Sometimes there is waiting, while still being anxiously engaged.

Sometimes we do our best, even though we are exhausted.

Sometimes we try a little, just to go through the motions, just to remind us to keep trying tomorrow.

Oh, and speaking of tomorrow, I go see the oncologist.

So there’s that.

About Emily

I am a member of The Church of Jesus Christ of Latter-day Saints since 2009. I serve as a Chaplain, and work as a counselor. I got bilateral cochlear implants in 2010, but will always love sign language. I choose books over television, and organics over processed. Nothing is as close to flying as ballroom dancing - except maybe running, when in the solo mood.
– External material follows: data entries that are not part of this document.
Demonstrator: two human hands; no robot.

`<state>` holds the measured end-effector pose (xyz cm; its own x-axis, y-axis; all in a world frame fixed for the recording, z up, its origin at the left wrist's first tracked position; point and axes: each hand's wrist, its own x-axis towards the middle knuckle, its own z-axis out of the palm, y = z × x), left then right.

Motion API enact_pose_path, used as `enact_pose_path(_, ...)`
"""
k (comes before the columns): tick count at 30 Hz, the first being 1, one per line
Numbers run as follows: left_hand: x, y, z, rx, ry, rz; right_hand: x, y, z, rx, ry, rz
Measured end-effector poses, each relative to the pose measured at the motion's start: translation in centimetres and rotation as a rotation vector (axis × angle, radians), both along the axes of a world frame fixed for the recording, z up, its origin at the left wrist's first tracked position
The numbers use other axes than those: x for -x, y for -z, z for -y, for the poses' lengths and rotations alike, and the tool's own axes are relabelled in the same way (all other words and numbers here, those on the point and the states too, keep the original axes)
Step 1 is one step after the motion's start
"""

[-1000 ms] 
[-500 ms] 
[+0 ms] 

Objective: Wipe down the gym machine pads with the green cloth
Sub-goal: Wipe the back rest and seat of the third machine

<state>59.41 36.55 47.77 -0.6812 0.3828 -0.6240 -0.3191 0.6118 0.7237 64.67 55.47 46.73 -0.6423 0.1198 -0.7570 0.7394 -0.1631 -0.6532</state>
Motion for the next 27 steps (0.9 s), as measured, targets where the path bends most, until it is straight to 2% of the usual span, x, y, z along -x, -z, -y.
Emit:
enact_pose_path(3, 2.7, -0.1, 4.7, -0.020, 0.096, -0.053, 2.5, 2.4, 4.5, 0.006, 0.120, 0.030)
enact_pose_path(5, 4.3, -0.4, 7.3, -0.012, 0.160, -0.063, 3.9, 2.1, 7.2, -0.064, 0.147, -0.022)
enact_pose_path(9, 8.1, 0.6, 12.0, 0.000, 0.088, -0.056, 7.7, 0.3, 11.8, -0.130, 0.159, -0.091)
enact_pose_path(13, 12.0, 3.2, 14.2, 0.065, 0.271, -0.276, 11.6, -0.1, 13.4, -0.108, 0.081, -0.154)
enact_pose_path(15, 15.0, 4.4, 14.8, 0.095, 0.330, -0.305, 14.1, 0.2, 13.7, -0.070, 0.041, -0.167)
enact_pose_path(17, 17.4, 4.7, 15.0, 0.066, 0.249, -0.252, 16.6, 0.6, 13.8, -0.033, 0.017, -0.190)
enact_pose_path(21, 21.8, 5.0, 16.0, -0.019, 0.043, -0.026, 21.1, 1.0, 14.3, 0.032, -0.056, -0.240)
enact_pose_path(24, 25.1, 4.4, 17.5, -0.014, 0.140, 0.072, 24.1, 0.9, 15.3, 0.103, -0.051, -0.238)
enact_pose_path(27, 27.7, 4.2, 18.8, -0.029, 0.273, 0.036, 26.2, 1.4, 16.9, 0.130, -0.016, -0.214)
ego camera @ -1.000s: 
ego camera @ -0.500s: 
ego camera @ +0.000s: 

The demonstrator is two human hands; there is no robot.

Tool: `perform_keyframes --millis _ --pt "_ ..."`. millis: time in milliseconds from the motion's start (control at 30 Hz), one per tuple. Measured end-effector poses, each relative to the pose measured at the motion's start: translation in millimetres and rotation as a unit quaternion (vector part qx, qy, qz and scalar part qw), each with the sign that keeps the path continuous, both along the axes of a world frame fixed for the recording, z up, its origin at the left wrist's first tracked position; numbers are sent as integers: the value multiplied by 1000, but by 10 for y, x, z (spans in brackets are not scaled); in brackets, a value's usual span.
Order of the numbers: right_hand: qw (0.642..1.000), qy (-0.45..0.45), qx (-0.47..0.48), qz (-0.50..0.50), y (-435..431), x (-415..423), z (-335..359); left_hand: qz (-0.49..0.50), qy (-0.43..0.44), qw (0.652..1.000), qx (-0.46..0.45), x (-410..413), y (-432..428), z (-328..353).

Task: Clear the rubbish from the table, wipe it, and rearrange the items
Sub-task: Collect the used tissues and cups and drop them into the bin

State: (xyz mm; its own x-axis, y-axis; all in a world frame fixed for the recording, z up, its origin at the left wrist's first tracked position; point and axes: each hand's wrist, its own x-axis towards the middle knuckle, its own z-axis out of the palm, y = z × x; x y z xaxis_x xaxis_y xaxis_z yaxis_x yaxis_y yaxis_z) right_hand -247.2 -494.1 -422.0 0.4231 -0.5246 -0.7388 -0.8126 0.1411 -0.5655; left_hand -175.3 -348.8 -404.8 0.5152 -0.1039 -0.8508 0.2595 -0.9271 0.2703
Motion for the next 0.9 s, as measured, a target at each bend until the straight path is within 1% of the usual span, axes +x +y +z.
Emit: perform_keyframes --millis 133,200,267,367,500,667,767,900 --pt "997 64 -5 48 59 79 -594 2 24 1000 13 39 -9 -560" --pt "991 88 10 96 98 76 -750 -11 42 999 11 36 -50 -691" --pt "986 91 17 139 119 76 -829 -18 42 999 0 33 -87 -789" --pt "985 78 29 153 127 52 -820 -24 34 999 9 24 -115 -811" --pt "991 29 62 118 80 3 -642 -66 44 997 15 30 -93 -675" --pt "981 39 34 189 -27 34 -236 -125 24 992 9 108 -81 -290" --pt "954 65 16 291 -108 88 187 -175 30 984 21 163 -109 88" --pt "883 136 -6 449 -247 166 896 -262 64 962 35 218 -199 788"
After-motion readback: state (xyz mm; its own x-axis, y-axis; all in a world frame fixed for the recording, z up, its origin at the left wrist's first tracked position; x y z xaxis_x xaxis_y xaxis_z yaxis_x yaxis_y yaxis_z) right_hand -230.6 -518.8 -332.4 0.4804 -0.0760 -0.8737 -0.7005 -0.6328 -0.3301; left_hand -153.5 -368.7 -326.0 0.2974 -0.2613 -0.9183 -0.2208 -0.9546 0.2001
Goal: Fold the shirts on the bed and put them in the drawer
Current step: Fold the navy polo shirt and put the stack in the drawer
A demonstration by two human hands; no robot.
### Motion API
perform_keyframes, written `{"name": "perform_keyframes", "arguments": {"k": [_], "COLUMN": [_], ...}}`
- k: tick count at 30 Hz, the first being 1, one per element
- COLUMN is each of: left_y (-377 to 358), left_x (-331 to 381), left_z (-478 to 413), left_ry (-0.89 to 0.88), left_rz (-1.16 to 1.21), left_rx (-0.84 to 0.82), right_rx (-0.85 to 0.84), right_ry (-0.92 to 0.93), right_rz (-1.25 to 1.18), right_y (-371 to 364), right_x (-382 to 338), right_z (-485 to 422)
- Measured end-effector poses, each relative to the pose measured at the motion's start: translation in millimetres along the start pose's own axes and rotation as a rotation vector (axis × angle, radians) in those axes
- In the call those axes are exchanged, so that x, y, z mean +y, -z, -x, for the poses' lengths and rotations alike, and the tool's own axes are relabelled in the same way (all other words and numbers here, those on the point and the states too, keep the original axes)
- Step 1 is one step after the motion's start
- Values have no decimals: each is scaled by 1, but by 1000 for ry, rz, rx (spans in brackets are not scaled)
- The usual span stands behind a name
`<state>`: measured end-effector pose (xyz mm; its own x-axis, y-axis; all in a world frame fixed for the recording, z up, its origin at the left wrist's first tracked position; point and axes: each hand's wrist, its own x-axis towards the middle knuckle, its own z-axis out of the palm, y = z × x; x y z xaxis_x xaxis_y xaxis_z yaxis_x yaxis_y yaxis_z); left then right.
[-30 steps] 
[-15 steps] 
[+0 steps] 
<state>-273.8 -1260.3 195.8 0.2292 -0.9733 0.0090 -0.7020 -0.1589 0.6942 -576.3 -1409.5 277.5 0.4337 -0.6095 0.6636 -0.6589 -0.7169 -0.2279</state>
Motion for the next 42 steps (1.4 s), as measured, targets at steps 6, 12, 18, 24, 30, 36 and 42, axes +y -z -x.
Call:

I would rather be outside than anywhere else, especially at the river riding my bike or kayaking. PhD in Marriage and Family Therapy, and currently doing a post-doc in Jewish Studies and an MDiv in Pastoral Counseling. The best thing about Emily World is that it's always an adventure, even if (not so) grammatically precise. The only thing better than writing is being married to a writer. Nathan Christensen and I were married in the Oklahoma City temple on 13 October 2012, and have since fostered more than eighty-five children. We have adopted the six who stayed, and are totally and completely and helplessly in love with our family. Nathan writes musical theater, including "Broadcast" (a musical history of the radio) and an adaption of Lois Lowry's "The Giver". He served his mission in South Korea, has taught song-writing in New York City public schools, and worked as a theater critic for a Tucson newspaper. This is not an official Web site of The Church of Jesus Christ of Latter-day Saints.


Waiting for Tomorrow — 2 Comments

  1. Emily,
    Perhaps you are trying to run faster than you have the ability. The Lord does not expect us to run faster than we are able. He has the power to save all, but we, as mortals, have limitations. Yes, you can say no. Our abilities have boundaries much smaller, usually, than our desires.

    • We say no a lot.

      Specifically, to fostering, we typically turn down 4-9 kids a week.